Dunne nodded. USAMRIID dealt with the high-profile killers, human pathogens, such as smallpox and Ebola. The USDA team handled invasive pathogens. It wasn’t often the two organizations worked together closely, but the Uzumaki had something for everyone. “So far no fistfights?” Dunne asked.
“You wait,” she said. “Blood will flow.”
“You look beat,” Dunne said.
“I’m fine. But I’ll be better once we’re back at Detrick.” She rubbed her forehead with her palm. “What is happening, Lawrence? Some psycho woman kills Connor, then loads a Japanese kid up with what looks to hell like the Uzumaki and dumps him in Times Square? Where could she have gotten it?”
“No idea. We don’t know who she is yet. Could be the Chinese are backing her, or she could be an independent operator.”
“But why kill Connor?”
“Connor knew a lot about Uzumaki. Maybe she tortured him for information—how it could be used, what countermeasures we had.”
Toloff shook her head. “This is such a clusterfuck. Has anyone talked to Connor’s granddaughter?”
“You know her?”
“The fungus world is tiny, Lawrence. We all know each other.”
“Well, we haven’t located her yet. She left her house this morning, and no one has seen her since.”
The pilot came over. “Sirs? We leave in two.”
Dunne looked at the copter, the blades spinning up. He needed a chance to think. Away from the conference calls, the briefings. “How long’s the flight?”
“Maybe an hour and a half. You looking for a ride?”
20 
JAKE DROVE FAST AS THEY SKIRTED THE MAIN CORNELL CAMPUS, the snow-laced streets and sidewalks eerily empty, the entrances blocked off by local police. It was eight-twelve a.m.—the first classes of the morning should be under way.

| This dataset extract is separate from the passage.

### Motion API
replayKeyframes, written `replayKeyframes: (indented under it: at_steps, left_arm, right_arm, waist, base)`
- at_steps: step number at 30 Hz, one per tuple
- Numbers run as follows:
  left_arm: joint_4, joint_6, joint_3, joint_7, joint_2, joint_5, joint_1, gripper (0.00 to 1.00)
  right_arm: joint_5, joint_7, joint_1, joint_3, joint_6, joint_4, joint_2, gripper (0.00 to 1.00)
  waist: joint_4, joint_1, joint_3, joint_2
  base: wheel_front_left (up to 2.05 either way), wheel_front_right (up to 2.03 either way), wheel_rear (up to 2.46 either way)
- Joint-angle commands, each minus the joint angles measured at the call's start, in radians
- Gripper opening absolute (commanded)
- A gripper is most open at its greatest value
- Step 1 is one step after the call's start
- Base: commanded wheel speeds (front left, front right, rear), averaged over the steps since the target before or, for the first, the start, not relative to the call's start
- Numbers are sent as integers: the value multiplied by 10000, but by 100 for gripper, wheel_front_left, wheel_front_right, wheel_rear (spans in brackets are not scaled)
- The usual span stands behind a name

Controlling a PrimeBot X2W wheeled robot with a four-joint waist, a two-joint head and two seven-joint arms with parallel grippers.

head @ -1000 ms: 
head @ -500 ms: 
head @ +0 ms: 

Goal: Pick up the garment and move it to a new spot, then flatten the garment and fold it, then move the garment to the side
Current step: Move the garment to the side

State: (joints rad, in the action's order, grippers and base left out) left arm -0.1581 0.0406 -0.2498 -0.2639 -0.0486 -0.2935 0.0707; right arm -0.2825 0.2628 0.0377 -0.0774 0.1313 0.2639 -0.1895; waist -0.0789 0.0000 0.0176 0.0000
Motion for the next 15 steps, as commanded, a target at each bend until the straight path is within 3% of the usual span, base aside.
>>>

He continued on, going east on Route 366, past the Cornell orchards and their rows of apple trees. The fields were decorated in frost, the plants glistening white in the car’s headlights. It was arresting, the pastoral normalcy, as if this morning was like any other.
Maggie was in the seat beside him, the glowing fungus in her lap. She was all business, focused and determined, but also distant, as if a wall had gone up around her.
Vlad Glazman was in the back, the last bite of a jelly doughnut forgotten in his right hand. He preferred to ride in the backseat, for reasons he couldn’t or wouldn’t say. Jake had practically dragged him from his bed ten minutes earlier, filled a Mason jar with the lukewarm coffee he found on the stove, and grabbed the jelly doughnut from the fridge. Vlad, to put it mildly, was not a morning person, unable to function without a massive dose of caffeine and sugar. He refused to teach any morning classes. He considered it a sin to be up before eleven.
Jake waited until Vlad was tanked up, his neurons firing. Then he told him everything.
Vlad didn’t respond for what seemed like forever. Finally he sucked down the last of the coffee and leaned forward from the backseat. “Let me get this correct. Connor told you about a Japanese superweapon called—”
“The Uzumaki.”
“Right. Carried by seven Japanese soldiers. In little brass cylinders. A fungus that could end the world.”
“You got it.”
“Then Dunne calls you personally—about the Uzumaki, you are certain. But you didn’t mention to him about other fungus, the glowing fungus. The one you found under a pile of rocks.”
“That’s right.”
“ That fungus that might have a secret message in its genome.” Vlad licked the last of the jelly off his fingers. “This is crazy. Like the clocks with little birds.”
“Vlad, come on. This woman tortured Liam to find out what he knew—”
“I know, I know. But he jumped first.” Vlad rubbed his temples with his palms. “You believe this?” Vlad asked. “ Really believe it?”